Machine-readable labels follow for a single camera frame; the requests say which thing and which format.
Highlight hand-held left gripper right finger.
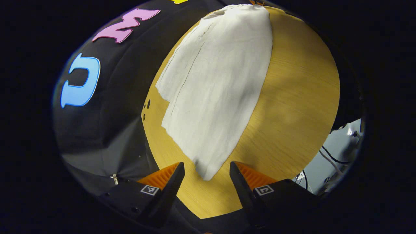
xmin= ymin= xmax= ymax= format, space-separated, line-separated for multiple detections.
xmin=229 ymin=161 xmax=322 ymax=233

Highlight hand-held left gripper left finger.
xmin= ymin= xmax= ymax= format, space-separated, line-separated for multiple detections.
xmin=97 ymin=162 xmax=186 ymax=228

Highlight white jeans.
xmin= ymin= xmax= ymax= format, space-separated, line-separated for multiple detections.
xmin=155 ymin=4 xmax=273 ymax=181

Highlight black backdrop cloth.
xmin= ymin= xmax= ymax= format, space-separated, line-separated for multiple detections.
xmin=52 ymin=0 xmax=293 ymax=208

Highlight white cable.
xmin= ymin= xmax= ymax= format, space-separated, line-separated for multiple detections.
xmin=319 ymin=149 xmax=342 ymax=175

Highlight black cable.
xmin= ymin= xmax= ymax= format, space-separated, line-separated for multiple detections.
xmin=321 ymin=145 xmax=352 ymax=164

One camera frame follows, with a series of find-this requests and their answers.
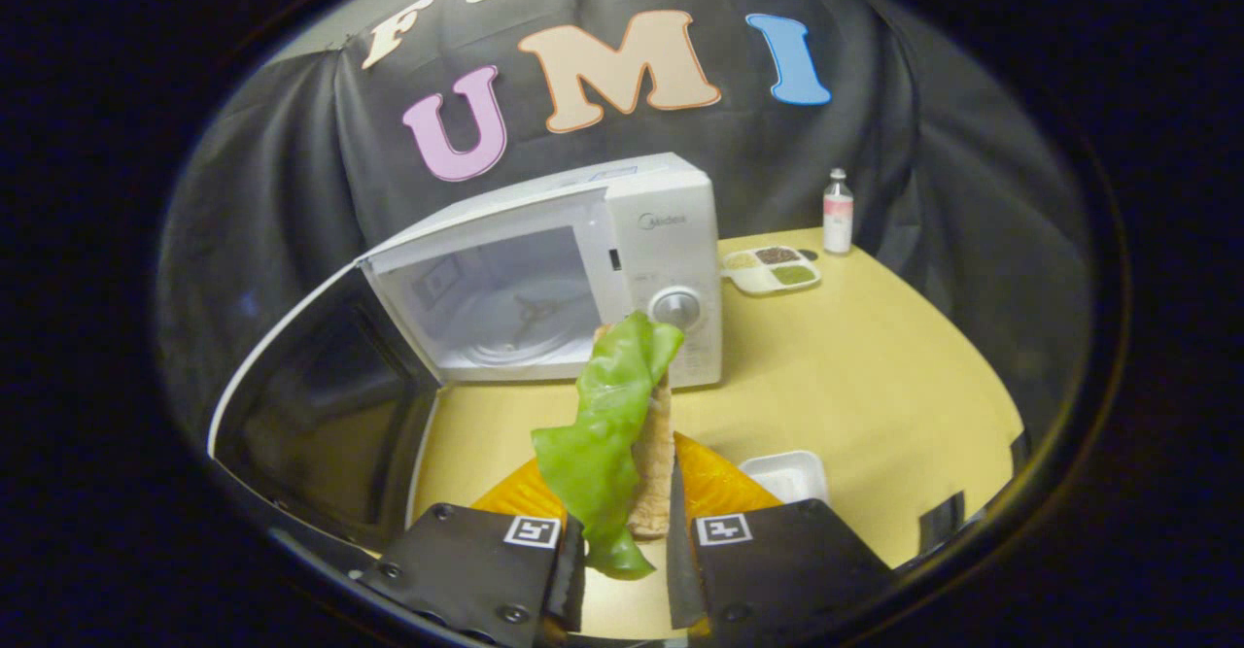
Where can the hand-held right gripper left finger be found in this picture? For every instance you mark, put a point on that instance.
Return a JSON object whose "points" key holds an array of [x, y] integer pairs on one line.
{"points": [[571, 590]]}

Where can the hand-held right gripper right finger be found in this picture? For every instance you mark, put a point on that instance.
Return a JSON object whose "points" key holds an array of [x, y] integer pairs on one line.
{"points": [[680, 570]]}

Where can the lettuce sandwich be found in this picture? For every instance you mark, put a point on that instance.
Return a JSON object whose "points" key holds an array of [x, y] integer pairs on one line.
{"points": [[607, 415]]}

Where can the white microwave oven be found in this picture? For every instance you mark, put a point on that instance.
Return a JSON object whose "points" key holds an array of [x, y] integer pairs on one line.
{"points": [[671, 240]]}

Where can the small white plastic tray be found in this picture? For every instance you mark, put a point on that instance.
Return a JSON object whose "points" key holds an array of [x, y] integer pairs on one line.
{"points": [[787, 478]]}

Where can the white divided spice dish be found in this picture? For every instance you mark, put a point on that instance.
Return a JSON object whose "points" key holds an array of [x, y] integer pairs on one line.
{"points": [[748, 279]]}

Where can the small pink label bottle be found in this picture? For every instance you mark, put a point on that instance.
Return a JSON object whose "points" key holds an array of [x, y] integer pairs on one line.
{"points": [[838, 225]]}

================

Please reproduce the entries above exactly, omitting every picture.

Machine-readable labels follow for a single camera frame; the requests say which thing and which format.
Highlight hand-held left gripper right finger.
xmin= ymin= xmax= ymax= format, space-separated, line-separated for multiple detections.
xmin=229 ymin=161 xmax=322 ymax=233

Highlight hand-held left gripper left finger.
xmin= ymin= xmax= ymax= format, space-separated, line-separated for multiple detections.
xmin=97 ymin=162 xmax=186 ymax=228

Highlight white jeans.
xmin= ymin= xmax= ymax= format, space-separated, line-separated for multiple detections.
xmin=155 ymin=4 xmax=273 ymax=181

Highlight black backdrop cloth.
xmin= ymin= xmax= ymax= format, space-separated, line-separated for multiple detections.
xmin=52 ymin=0 xmax=293 ymax=208

Highlight white cable.
xmin= ymin= xmax= ymax= format, space-separated, line-separated for multiple detections.
xmin=319 ymin=149 xmax=342 ymax=175

Highlight black cable.
xmin= ymin= xmax= ymax= format, space-separated, line-separated for multiple detections.
xmin=321 ymin=145 xmax=352 ymax=164

One camera frame follows, with a series of find-this requests and their answers.
Where can the hand-held right gripper left finger be found in this picture? For every instance you mark, put a point on that instance.
Return a JSON object whose "points" key holds an array of [x, y] integer pairs on one line.
{"points": [[571, 590]]}

Where can the hand-held right gripper right finger be found in this picture? For every instance you mark, put a point on that instance.
Return a JSON object whose "points" key holds an array of [x, y] integer pairs on one line.
{"points": [[680, 570]]}

Where can the lettuce sandwich be found in this picture? For every instance you mark, put a point on that instance.
Return a JSON object whose "points" key holds an array of [x, y] integer pairs on one line.
{"points": [[607, 415]]}

Where can the white microwave oven be found in this picture? For every instance you mark, put a point on that instance.
Return a JSON object whose "points" key holds an array of [x, y] integer pairs on one line.
{"points": [[671, 240]]}

Where can the small white plastic tray be found in this picture? For every instance you mark, put a point on that instance.
Return a JSON object whose "points" key holds an array of [x, y] integer pairs on one line.
{"points": [[787, 478]]}

Where can the white divided spice dish be found in this picture? For every instance you mark, put a point on that instance.
Return a JSON object whose "points" key holds an array of [x, y] integer pairs on one line.
{"points": [[748, 279]]}

Where can the small pink label bottle be found in this picture? For every instance you mark, put a point on that instance.
Return a JSON object whose "points" key holds an array of [x, y] integer pairs on one line.
{"points": [[838, 225]]}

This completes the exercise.